• Jonathan Lakeland

Olly Knussen - The Gentle Giant

Olly Knussen, one of the kings of contemporary classical music, died very suddenly and very recently.

We had once exchanged kind gazes and warm handshakes in the lobby of the Royal Academy of Music. This man, beloved for his music and warmth, was always known to me by the colloquial phrase that RAM composers used to identify him: The Gentle Giant. And his towering height, infused with an intoxicating kindness, meant he lived up to his lovingly-assigned nickname from the moment I met him

Though his music is expansive in character, there’s something to his compositional output that is overwhelming gentle. Even in the most jagged, angular moments of his music, there is an all-encompassing feeling that can only be defined as Olly.

In today’s musical world, where quality is far-too-often equated with complexity and uniqueness, Olly’s musical voice is a beacon that breaks through the noise to remind us of what we should be trying to do. Olly’s music is complex and unique, but it’s clear that his vision was never marred by such low-hanging artistic fruit. Olly shot for the musical stars, knowing that if he did so, he would create great music- the byproduct of which would be complexity and originality. His music is short, but rich in musical detail – perfect for the listener newly arrived to modern classical music, or classical music in general.

One of his most enthralling works is his fantasy opera “Where the Wild Things Are”, with a libretto by the book’s author Maurice Sendak. This story of the young and troublesome Max is vividly told in this Knussen/Sendak co-creation.
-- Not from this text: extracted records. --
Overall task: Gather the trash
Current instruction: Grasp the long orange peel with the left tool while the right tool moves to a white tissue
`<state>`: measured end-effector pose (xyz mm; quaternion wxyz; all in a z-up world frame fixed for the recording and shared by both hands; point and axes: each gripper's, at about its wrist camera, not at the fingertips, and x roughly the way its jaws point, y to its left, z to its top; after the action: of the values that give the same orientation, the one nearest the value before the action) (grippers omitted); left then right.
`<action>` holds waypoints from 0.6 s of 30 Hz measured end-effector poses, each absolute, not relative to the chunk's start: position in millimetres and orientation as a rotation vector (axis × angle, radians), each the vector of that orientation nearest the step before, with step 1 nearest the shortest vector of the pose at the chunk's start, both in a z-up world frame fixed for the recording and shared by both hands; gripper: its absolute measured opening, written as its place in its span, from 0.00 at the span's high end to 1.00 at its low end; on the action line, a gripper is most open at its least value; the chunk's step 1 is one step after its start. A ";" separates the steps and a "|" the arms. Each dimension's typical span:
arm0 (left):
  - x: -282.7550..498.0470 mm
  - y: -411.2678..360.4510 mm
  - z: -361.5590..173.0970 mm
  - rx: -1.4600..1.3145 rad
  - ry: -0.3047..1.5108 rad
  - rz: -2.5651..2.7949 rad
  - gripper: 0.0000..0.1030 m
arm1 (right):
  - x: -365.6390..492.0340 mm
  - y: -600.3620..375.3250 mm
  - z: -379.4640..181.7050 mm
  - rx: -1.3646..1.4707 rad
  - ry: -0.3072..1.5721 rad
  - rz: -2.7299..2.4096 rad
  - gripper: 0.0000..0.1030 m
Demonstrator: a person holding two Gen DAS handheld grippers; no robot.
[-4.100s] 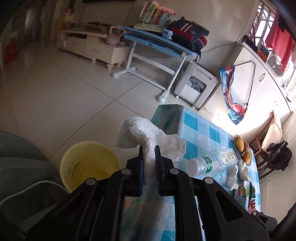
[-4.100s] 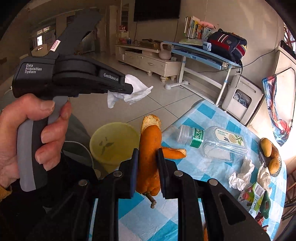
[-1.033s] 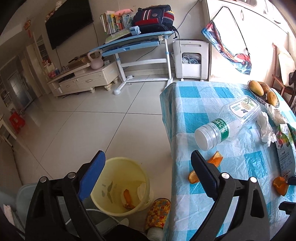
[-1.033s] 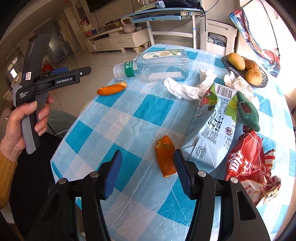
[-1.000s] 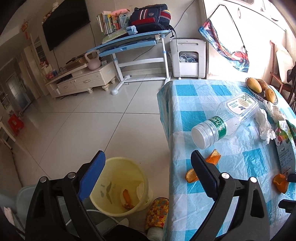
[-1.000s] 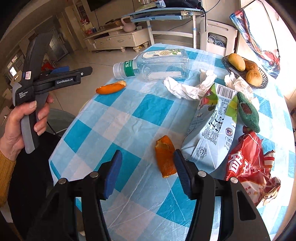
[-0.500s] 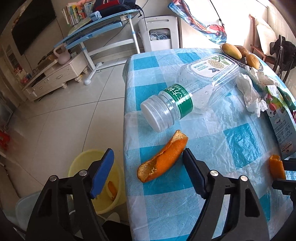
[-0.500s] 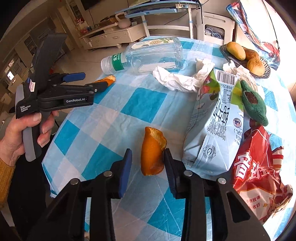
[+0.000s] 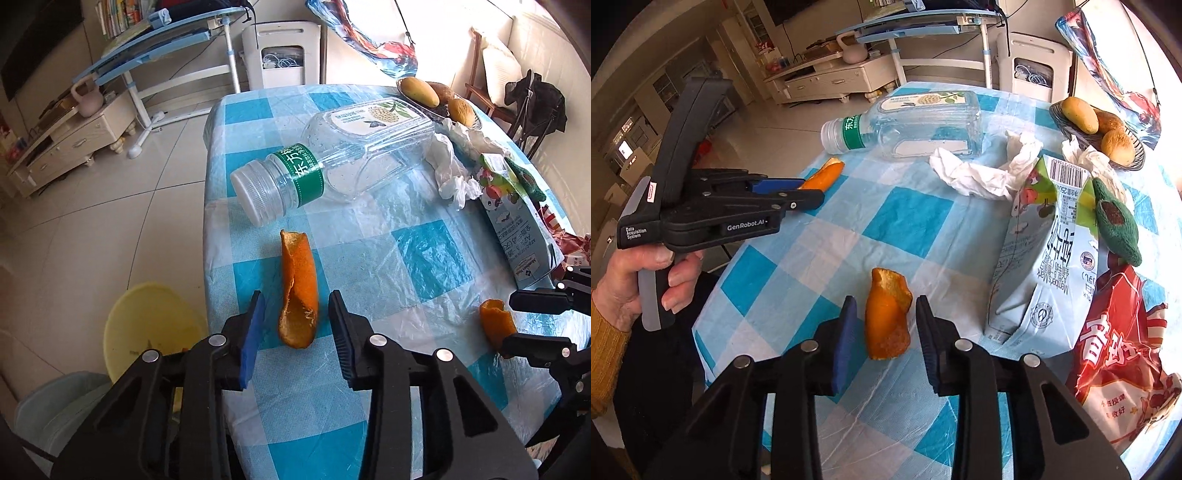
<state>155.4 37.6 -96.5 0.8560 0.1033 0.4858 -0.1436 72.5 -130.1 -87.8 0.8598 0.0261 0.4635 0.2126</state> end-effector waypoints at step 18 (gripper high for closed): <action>157.3 27.4 -93.1 0.239 1.019 -0.341 0.83 | 162.6 -117.3 -86.6 -0.205 0.921 0.235 0.57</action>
<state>157.3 27.4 -93.1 0.8523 0.1135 0.4842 -0.1621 162.6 -117.3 -86.6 0.8842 -0.0985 0.4425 0.1127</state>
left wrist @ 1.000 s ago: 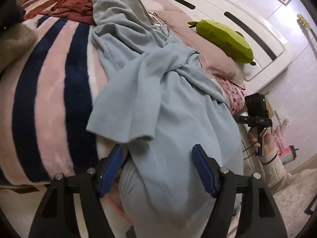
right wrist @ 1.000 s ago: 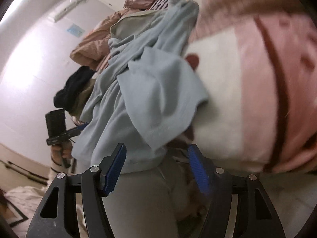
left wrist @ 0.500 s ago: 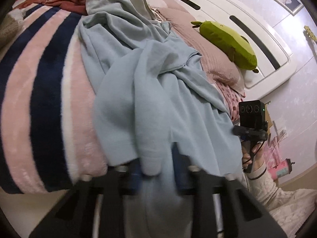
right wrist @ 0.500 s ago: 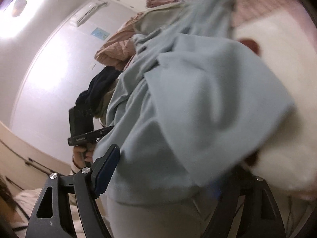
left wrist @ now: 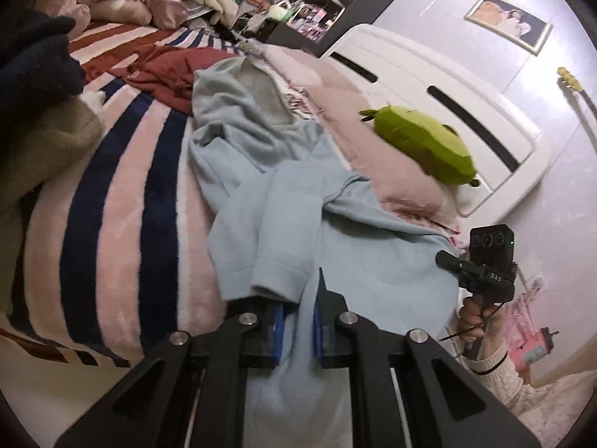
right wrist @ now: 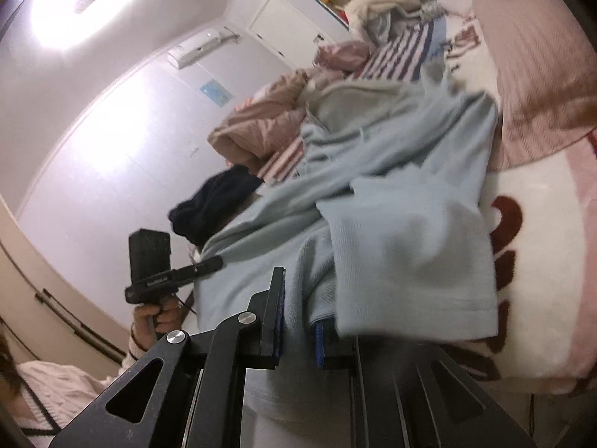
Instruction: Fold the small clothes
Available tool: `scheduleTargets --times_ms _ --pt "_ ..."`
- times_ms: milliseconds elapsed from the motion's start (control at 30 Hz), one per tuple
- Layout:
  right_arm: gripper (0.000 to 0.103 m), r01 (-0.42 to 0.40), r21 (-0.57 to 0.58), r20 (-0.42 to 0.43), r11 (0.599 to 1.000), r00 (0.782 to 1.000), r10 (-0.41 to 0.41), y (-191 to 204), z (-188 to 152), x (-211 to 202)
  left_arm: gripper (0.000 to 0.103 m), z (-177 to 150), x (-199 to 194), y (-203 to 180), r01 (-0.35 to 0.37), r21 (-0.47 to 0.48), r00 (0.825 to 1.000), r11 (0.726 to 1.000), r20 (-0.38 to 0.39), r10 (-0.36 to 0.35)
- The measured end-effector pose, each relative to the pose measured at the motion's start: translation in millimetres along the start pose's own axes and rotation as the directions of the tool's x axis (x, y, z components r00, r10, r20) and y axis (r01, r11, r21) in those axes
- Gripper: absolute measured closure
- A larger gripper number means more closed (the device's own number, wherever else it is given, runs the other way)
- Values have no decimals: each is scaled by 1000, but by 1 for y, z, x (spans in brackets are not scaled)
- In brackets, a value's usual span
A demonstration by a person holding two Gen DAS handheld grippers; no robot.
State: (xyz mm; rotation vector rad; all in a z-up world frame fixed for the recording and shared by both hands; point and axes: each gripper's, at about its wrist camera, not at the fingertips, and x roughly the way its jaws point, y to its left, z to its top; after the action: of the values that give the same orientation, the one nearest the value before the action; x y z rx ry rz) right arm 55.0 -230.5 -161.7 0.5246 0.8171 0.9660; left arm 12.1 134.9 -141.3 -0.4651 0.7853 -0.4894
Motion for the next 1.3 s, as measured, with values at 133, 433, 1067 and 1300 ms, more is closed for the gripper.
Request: scheduleTargets --times_ms 133,433,1067,1300 --pt "96 7 -28 15 1000 1000 -7 22 -7 -13 94 -7 -18 -13 10 28 1000 1000 16 -10" --pt "96 -3 -69 -20 998 1000 1 74 -38 -43 94 -27 -74 -45 -15 97 999 995 51 10" --pt "96 429 -217 -190 877 862 -469 -34 151 100 85 153 145 57 -265 146 950 953 -132 285" --pt "81 404 -282 -295 870 826 -479 -66 141 132 45 145 138 68 -232 233 949 944 -159 272"
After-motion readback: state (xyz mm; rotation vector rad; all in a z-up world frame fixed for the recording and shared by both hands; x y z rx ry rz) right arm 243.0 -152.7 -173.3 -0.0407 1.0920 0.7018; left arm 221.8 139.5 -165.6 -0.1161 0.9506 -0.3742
The overture and first aria (“Max”) display a score that bubbles with character, and broods with darkness. Sudden shifts of mood, paired with the inspired interplay of voice and orchestra, paint a picture of Max: the hyperactive boy with a hyperactive imagination. If you have an hour to spend, I’d recommend listening to the whole piece, but get a good taste of it by listening to this opening:

Olly’s Symphony no. 2 is particularly interesting to listen to. It is filled with delicious musical landscapes. Cascades of orchestral colors meet gritty, pulsating rhythms. Soaring lines sung by the soprano are adopted by a shapeshifting orchestra, carrying us seamlessly from one movement to the next.
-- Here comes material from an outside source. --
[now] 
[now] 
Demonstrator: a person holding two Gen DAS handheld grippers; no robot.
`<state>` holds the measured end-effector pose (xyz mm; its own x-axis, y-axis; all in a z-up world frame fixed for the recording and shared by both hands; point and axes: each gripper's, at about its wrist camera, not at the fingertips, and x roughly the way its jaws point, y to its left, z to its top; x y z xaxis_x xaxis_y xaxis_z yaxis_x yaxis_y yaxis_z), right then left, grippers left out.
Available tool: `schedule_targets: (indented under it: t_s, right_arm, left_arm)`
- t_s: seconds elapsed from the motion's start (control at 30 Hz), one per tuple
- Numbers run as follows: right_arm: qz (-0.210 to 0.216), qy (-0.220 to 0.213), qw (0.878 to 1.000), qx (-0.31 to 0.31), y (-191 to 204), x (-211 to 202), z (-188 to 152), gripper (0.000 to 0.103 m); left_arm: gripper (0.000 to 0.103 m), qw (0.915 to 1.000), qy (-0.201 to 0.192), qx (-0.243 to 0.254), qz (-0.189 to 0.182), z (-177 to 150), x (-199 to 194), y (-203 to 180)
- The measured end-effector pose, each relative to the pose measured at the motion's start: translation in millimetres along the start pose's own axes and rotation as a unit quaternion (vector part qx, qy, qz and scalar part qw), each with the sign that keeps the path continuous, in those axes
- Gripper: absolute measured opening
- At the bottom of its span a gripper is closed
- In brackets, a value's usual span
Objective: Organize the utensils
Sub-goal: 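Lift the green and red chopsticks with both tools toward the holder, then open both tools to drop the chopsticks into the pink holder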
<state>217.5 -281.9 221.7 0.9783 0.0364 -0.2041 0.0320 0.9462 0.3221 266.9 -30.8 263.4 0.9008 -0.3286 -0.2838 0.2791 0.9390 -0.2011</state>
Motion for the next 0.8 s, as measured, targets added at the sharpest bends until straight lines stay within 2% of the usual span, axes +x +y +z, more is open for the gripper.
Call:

Listen to it all, but if you only have time for one movement then check-out the fourth movement, entitled “An die Schwester” (“To the sister” in German). This piece is a kind of truncation of so much of Olly’s work to come, and so much of what came before in 20th century music. The soprano voice is pushed to the limits, while the orchestral musicians use their instruments to play and create a unified musical atmosphere with the soprano, almost improvisatory in nature.
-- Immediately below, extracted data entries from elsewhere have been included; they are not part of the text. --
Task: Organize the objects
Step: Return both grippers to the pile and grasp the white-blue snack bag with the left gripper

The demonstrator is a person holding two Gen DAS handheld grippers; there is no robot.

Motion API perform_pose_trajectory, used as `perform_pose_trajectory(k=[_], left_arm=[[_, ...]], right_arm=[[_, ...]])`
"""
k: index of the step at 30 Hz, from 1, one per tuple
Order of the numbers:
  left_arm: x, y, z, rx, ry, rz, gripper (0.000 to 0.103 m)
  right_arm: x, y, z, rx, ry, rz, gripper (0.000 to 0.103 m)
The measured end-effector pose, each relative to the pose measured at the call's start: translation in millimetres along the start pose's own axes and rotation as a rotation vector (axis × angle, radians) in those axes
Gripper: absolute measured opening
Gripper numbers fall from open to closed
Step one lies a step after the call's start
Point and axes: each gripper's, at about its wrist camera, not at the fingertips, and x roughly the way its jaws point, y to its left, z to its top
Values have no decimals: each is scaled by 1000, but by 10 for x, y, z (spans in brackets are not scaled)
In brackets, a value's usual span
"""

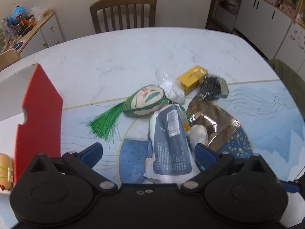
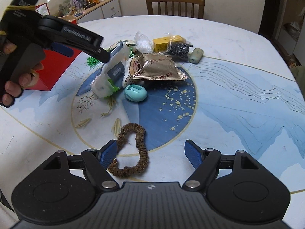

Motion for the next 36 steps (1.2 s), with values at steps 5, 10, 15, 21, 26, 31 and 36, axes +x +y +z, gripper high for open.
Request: perform_pose_trajectory(k=[5, 10, 15, 21, 26, 31, 36], left_arm=[[146, -60, 10, 38, 17, 17, 102], [269, -60, -6, 55, 32, 37, 102], [348, -75, -27, 76, 52, 21, 92], [369, -112, -63, 106, 57, 5, 73], [343, -143, -89, 130, 53, 2, 54], [283, -134, -130, 138, 47, -11, 36], [199, -74, -176, 122, 42, -23, 33]], right_arm=[[93, 31, 25, -32, 15, -17, 78], [175, 47, 23, -57, 27, -19, 76], [245, 71, 11, -74, 34, -19, 60], [284, 121, 9, -91, 34, -5, 38], [301, 153, 39, -94, 32, 11, 30], [301, 192, 37, -94, 35, 13, 16], [264, 188, 39, -66, 22, 10, 11]])
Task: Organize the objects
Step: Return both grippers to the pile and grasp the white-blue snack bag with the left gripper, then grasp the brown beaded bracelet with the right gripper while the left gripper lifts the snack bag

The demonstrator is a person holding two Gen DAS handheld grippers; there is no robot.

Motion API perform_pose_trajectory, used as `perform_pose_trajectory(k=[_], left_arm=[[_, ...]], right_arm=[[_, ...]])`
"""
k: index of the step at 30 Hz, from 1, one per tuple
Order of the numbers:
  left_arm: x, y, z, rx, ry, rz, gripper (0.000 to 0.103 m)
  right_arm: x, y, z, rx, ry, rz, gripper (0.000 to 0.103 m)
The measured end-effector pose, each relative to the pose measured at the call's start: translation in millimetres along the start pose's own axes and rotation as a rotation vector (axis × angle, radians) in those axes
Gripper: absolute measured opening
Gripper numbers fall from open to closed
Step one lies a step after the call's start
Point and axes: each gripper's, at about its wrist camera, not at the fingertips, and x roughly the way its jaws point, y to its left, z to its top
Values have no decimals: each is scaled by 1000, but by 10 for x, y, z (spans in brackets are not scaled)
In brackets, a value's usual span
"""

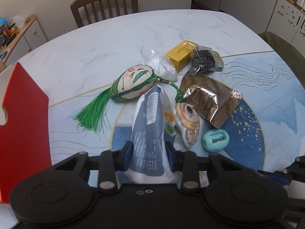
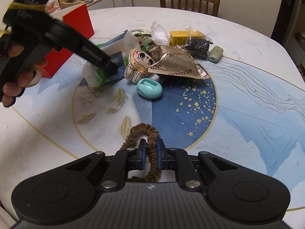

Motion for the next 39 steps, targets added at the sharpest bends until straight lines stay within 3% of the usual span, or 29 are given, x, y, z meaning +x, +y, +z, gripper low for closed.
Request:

Perhaps one of Olly’s most tragically beautiful works are his “Songs for Sue”, written after the early and tragic death of his wife, Sue. Scouring obituaries of Olly, you can find a range of anecdotes about their life together, but what is clear is their mutual passion for music and eachother (as well as their daughter Sonya).

The result of grief and loss, the “Requiem: Songs for Sue” are transcendent- surely one of Olly’s best, and one of the best pieces of our time. Being the phenomenal orchestrator that he is, Olly uses a chamber group of 15 players and one soprano to invent a new and relevant sound world in each instance of this four movement, interwoven work. His text is adopted from four different poets: Emily Dickinson, Antonio Machado, W.H. Auden, and Rainer Maria Rilke.

The first movement, with text by Emily Dickinson, instantly captivates the listener. Many composers have set text by Emily Dickinson, and each composer has their own way of bringing her intense questioning to life. Knussen masterfully embodies a sense of grief, while still giving credence to each individual word – using music to paint the meaning of each word. Such attentiveness is present throughout each of the four movements, but this first

Olly was a kind, generous, and absurdly creative and talented composer. Though his last years were less productive than those that came before, this was a result of intense artistic perfectionism. He passed with famously open commissions which the world was dying to hear. I only hope that there is more of this wonderful man's artistic output stored away in closets and drawers, which the world might one day hear. For now, whether you’re new to classical music or a returning lover, all of Olly Knussen’s is worth exploring, and you are bound to find something you fall in love with.